Monday, April 5, 2010

This is when I wish I were fluent in Hindi!

102 degrees today in Delhi and I'm walking back from lunch -- CocoBerry frozen yogurt melting quicker than I can eat it up.

I pass a pair of schoolboys; they must be about 7 or 8 years old. They're walking back from class, ties loosely undone on their grey uniform and black socks pulled up almost to their knees.

They have their arms draped around each other as they walk -- typical for boys here yet something rarely seen in the US. They're smiling, and I realize one of them is on the phone -- his friend nodding in agreement to just about everything Boy #1 says.
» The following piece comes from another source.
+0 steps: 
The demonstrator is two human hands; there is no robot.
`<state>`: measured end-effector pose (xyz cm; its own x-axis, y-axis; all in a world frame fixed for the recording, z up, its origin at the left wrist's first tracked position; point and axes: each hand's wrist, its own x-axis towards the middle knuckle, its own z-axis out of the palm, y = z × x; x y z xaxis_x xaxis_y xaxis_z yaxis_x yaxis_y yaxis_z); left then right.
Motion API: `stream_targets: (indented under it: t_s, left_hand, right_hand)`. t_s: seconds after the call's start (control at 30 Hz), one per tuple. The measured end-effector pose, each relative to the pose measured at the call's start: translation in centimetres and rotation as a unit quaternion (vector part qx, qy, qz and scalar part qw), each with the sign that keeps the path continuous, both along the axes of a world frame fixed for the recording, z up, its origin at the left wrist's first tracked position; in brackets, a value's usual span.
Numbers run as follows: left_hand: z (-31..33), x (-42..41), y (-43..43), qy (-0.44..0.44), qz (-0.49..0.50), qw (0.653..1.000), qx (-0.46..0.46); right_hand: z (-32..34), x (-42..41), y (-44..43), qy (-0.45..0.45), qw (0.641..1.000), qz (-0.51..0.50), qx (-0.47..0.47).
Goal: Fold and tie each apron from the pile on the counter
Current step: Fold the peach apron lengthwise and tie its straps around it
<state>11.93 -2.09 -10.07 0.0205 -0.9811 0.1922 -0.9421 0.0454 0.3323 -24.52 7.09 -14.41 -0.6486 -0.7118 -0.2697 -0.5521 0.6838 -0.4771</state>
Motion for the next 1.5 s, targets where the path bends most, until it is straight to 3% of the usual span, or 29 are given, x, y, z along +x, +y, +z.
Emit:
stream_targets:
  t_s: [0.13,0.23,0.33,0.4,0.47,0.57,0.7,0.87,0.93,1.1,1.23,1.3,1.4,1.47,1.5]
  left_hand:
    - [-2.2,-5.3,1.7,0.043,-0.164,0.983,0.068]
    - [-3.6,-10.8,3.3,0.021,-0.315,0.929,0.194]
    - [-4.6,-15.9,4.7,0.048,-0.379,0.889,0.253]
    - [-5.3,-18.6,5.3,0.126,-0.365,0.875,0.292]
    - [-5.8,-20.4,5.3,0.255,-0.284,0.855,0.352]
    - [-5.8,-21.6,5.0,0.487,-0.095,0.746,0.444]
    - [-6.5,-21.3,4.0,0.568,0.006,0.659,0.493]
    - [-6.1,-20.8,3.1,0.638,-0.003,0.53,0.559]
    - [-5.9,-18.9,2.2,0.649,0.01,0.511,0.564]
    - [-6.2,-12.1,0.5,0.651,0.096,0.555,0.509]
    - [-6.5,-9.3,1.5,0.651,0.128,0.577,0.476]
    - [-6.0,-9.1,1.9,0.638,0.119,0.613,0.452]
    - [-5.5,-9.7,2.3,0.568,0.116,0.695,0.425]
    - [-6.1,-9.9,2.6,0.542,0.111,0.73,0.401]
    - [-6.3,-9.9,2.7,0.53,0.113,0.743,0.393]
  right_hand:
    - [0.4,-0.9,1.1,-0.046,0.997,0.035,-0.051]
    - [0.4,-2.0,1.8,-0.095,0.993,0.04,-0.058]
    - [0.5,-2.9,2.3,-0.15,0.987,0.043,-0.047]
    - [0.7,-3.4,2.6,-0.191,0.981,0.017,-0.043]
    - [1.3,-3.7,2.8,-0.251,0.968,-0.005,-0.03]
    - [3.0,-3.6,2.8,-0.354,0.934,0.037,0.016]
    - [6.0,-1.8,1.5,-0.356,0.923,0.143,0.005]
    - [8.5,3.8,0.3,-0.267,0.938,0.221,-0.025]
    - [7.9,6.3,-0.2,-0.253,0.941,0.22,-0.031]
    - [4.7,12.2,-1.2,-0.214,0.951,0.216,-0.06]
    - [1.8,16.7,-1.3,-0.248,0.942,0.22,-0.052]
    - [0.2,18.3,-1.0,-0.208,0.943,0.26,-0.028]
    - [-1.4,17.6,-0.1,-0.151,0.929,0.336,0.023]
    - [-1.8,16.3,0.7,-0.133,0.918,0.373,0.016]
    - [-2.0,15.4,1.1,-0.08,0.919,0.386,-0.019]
I watch them for the five minutes it takes to cross paths. The whole time Boy #1 is on the phone, and it looks like quite an intense conversation.

As I pass them, I realize that Boy #1's "phone" is merely his left hand -- thumb and little finger out and three middle fingers curved in.

Still, the conversation is quite intense. And still, his friend nods in agreement at everything said.

Boy do I wish I understood what was being said into the "phone"!

Makes me think of Adam Gopnik, who writes in the New Yorker about his 4-year old daughter's imaginary friend Charlie Ravioli, which makes him wonder about the mental health hazards of raising children in Manhattan -- where even their imaginary friends cancel lunch and who are always too busy to play.

This is one of my favorite lines because of how true it is: "Why...are grownups in New York so busy, and so obsessed with the language of busyness that it dominates their conversation? Why are New Yorkers always bumping into Charlie Ravioli and grabbing lunch, instead of sitting down with him and exchanging intimacies, as friends should, as people do in Paris and Rome?"

And after this afternoon's walk, I now wonder what characterizes imaginary friends in Delhi or Hyderabad.